WHAT NEEDS TO BE DONE:
Reprint all entries without any alteration.

[Extracted data entries]
──────────────────────────────

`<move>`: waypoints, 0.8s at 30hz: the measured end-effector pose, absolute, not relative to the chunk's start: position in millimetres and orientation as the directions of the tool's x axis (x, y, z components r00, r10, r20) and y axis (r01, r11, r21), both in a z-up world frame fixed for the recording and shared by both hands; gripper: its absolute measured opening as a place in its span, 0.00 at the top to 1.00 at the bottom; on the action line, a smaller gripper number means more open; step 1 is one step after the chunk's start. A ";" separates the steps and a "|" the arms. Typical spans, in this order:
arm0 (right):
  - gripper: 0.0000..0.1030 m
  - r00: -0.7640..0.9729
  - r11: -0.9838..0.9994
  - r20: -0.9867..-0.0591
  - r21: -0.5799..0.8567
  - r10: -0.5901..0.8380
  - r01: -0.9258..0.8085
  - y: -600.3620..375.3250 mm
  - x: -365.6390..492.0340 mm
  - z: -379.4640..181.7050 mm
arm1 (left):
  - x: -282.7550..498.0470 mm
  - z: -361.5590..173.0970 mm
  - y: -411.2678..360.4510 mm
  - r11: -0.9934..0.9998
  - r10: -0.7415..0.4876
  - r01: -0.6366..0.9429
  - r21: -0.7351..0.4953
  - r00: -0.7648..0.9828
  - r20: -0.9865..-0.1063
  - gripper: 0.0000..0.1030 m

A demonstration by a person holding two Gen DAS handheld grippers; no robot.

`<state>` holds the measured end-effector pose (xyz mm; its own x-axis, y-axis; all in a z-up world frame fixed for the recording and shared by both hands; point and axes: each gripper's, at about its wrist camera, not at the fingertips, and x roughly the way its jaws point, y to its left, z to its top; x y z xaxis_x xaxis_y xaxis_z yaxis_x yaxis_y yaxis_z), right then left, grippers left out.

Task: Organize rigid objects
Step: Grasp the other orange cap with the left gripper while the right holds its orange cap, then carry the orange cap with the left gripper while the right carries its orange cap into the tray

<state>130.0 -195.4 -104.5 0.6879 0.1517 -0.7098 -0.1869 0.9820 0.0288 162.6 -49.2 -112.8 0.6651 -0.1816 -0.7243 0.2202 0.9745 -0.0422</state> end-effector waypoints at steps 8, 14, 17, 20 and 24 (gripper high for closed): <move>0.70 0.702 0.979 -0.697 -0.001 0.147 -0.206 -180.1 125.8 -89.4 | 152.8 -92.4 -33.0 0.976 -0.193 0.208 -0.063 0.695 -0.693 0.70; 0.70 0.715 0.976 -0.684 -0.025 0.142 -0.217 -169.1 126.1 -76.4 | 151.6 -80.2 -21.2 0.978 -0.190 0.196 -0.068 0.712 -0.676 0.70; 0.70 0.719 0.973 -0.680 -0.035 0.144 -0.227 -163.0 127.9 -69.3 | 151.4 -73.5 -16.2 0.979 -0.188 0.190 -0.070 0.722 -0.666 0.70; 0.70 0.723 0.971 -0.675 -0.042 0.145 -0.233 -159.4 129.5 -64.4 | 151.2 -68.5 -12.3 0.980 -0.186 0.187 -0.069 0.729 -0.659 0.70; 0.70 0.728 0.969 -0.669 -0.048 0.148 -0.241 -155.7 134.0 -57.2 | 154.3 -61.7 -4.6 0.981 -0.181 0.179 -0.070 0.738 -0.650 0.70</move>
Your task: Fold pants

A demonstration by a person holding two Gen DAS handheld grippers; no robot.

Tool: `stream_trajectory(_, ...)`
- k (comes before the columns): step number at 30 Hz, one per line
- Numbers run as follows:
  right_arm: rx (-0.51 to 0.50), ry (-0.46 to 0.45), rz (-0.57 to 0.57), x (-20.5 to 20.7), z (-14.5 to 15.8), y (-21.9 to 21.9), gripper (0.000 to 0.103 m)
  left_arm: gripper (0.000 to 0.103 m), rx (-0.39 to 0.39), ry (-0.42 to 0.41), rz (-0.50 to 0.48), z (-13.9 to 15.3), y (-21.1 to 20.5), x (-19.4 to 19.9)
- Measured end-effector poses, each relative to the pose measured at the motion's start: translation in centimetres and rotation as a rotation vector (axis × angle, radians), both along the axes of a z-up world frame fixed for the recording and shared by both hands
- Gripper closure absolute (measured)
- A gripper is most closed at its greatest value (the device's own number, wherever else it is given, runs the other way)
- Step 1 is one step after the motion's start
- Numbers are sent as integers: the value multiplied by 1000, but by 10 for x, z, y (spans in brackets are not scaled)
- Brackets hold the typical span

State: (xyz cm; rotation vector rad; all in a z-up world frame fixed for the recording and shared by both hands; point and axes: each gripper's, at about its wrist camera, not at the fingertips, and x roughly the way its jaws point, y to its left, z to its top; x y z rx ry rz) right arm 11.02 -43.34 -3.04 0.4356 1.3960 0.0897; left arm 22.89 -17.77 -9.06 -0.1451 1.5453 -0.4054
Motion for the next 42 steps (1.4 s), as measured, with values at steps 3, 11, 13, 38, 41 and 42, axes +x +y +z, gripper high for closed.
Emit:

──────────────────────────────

SOLVED PROBLEM:
`<move>`: waypoints, 0.8s at 30hz: the measured end-effector pose, absolute, not relative to the chunk's start: position in millimetres and orientation as the directions of the tool's x axis (x, y, z components r00, r10, r20) and y axis (r01, r11, r21), both in a z-up world frame fixed for the recording and shared by both hands; gripper: its absolute measured opening as a place in its span, 0.00 at the top to 1.00 at the bottom; on the action line, a smaller gripper number means more open; step 1 is one step after the chunk's start. A ";" separates the steps and a "|" the arms. Typical spans, in this order:
arm0 (right):
  - gripper: 0.0000..0.1030 m
  - r00: -0.7640..0.9729
  - r11: -0.9838..0.9994
  - r20: -0.9867..-0.0591
  - r21: -0.5799..0.8567
  - r10: -0.5901..0.8380
  - r01: -0.9258..0.8085
  - y: -600.3620..375.3250 mm
  - x: -365.6390..492.0340 mm
  - z: -379.4640..181.7050 mm
arm1 (left):
  - x: -282.7550..498.0470 mm
  - z: -361.5590..173.0970 mm
  - y: -411.2678..360.4510 mm
  - r11: -0.9934..0.9998
  - r10: -0.7415..0.4876
  - r01: -0.6366..0.9429
  - r21: -0.7351..0.4953
  - r00: -0.7648..0.9828
  - r20: -0.9865..-0.1063
  - gripper: 0.0000..0.1030 m

A demonstration by a person holding two Gen DAS handheld grippers; no robot.

`<state>` holds the measured end-effector pose (xyz mm; its own x-axis, y-axis; all in a z-up world frame fixed for the recording and shared by both hands; point and axes: each gripper's, at about its wrist camera, not at the fingertips, and x roughly the way its jaws point, y to its left, z to its top; x y z xaxis_x xaxis_y xaxis_z yaxis_x yaxis_y yaxis_z), right then left, grippers left out.

Task: Organize rigid objects
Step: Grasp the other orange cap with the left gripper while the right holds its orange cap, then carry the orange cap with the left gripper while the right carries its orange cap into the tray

<state>130.0 -195.4 -104.5 0.6879 0.1517 -0.7098 -0.1869 0.9820 0.0288 162.6 -49.2 -112.8 0.6651 -0.1816 -0.7243 0.2202 0.9745 -0.0422</state> end-effector waypoints at steps 8, 14, 17, 20 and 24 (gripper high for closed): <move>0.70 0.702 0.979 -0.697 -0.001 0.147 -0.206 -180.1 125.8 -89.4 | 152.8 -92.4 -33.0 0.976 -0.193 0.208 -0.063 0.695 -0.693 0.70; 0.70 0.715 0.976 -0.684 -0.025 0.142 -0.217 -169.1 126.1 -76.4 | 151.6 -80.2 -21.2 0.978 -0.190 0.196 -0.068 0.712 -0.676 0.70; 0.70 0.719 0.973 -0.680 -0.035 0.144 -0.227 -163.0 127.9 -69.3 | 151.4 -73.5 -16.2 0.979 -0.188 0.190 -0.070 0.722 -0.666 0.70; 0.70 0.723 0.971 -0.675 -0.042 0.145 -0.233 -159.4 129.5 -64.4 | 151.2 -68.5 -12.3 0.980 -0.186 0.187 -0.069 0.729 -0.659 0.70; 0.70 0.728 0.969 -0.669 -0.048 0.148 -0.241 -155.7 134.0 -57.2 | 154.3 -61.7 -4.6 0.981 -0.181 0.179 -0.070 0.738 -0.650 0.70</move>
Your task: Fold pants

A demonstration by a person holding two Gen DAS handheld grippers; no robot.

Tool: `stream_trajectory(_, ...)`
- k (comes before the columns): step number at 30 Hz, one per line
- Numbers run as follows:
  right_arm: rx (-0.51 to 0.50), ry (-0.46 to 0.45), rz (-0.57 to 0.57), x (-20.5 to 20.7), z (-14.5 to 15.8), y (-21.9 to 21.9), gripper (0.000 to 0.103 m)
  left_arm: gripper (0.000 to 0.103 m), rx (-0.39 to 0.39), ry (-0.42 to 0.41), rz (-0.50 to 0.48), z (-13.9 to 15.3), y (-21.1 to 20.5), x (-19.4 to 19.9)
- Measured end-effector poses, each relative to the pose measured at the motion's start: translation in centimetres and rotation as a rotation vector (axis × angle, radians), both along the axes of a z-up world frame fixed for the recording and shared by both hands
- Gripper closure absolute (measured)
- A gripper is most closed at its greatest value (the device's own number, wherever else it is given, runs the other way)
- Step 1 is one step after the motion's start
- Numbers are sent as integers: the value multiplied by 1000, but by 10 for x, z, y (spans in brackets are not scaled)
- Brackets hold the typical span

State: (xyz cm; rotation vector rad; all in a z-up world frame fixed for the recording and shared by both hands; point and axes: each gripper's, at about its wrist camera, not at the fingertips, and x roughly the way its jaws point, y to its left, z to its top; x y z rx ry rz) right arm 11.02 -43.34 -3.04 0.4356 1.3960 0.0897; left arm 22.89 -17.77 -9.06 -0.1451 1.5453 -0.4054
Motion for the next 42 steps (1.4 s), as measured, with values at steps 3, 11, 13, 38, 41 and 42, axes +x +y +z, gripper high for closed.
Emit:

This completes the exercise.